A comprehensive new work, Carbon Sovereignty offers a deep dive into the complex inner workings of energy shift in the Navajo Nation. Geographer Andrew Curley, a member of the Navajo Nation, examines the history of coal development within the Navajo Nation, including why some Diné supported coal and the consequences of doing so. He explains the Navajo Nation’s strategic choices to use the coal industry to support its sovereignty as a path forward in the face of ongoing colonialism.
Chicano-Chicana Americana is a cultural history of Mexican Americans in film, television, and theater. Through biographical sketches of performers such as Anthony Quinn, Katy Jurado, Robert Beltran, and Lupe Ontiveros, this work asserts Mexican Americans’ proper place in the national narratives of our collective imaginary. Conveying a multicentered, polycultural America, Anthony Macías shows us intriguing performers in bit parts who steal the scene and redefine what it means to be American.
Featured Series
We are excited to be adding new titles to our BorderVisions, Arizona Crossroads, Modern American West, and Critical Issues in Indigenous Studies series this year! Learn more below.
BorderVisions, edited by Vanessa Fonseca-Chávez and Yvette J. Saavedra, engages the U.S.-Mexico borderlands’ dynamic histories and cultures and expands our understanding of the borderlands beyond a site of geopolitical inquiry. We are especially interested in books that address the complexities and richness of borderlands experiences at different historical, cultural, and sociopolitical moments. Watch a recording of the series launch for BorderVisions here.
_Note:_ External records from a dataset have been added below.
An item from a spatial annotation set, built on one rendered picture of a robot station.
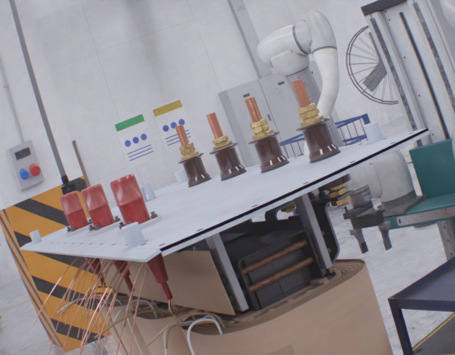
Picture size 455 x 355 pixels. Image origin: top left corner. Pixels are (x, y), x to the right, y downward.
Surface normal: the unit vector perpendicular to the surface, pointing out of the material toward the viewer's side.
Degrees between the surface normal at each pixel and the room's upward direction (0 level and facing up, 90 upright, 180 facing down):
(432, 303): 90
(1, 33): 90
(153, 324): 90
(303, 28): 66
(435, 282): 0
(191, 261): 90
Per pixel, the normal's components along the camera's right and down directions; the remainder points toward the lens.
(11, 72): 0.43, -0.10
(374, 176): -0.53, 0.15
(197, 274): -0.83, 0.34
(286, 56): -0.30, 0.48
Arizona Crossroads, edited by Anita Huizar-Hernández, Eric V. Meeks, and Katherine G. Morrissey, is a series in collaboration with the Arizona Historical Society that explores the history of peoples and cultures, events and struggles, ideas and practices in the place we know today as Arizona. We are open to a variety of book formats: monographs, multi-authored works, and edited collections, as well as broader more synthetic works. Interdisciplinary projects that engage the past are encouraged.
Critical Issues in Indigenous Studies, edited by Jeffrey P. Shepherd and Myla Vicenti Carpio, anchors intellectual work within an Indigenous framework that reflects Native-centered concerns and objectives. Series titles expand and deepen discussions about Indigenous people beyond nation-state boundaries, and complicate existing notions of Indigenous identity. The series editors are especially interested in works that analyze colonization, land dispossession, and oppression while foregrounding Indigenous peoples’ resistance to these processes.
Modern American West, edited by Flannery Burke and Andrew G. Kirk, seeks to advance scholarly and public understanding of the rich history of the twentieth-century American West by publishing creative works of research and synthesis. Volumes in the series are distinguished by both original research and careful analysis of existing secondary literature. The series editors seek single- or co-authored works that identify new directions for scholarship and develop new interpretive frameworks, while also providing comprehensive introductions to particular topics.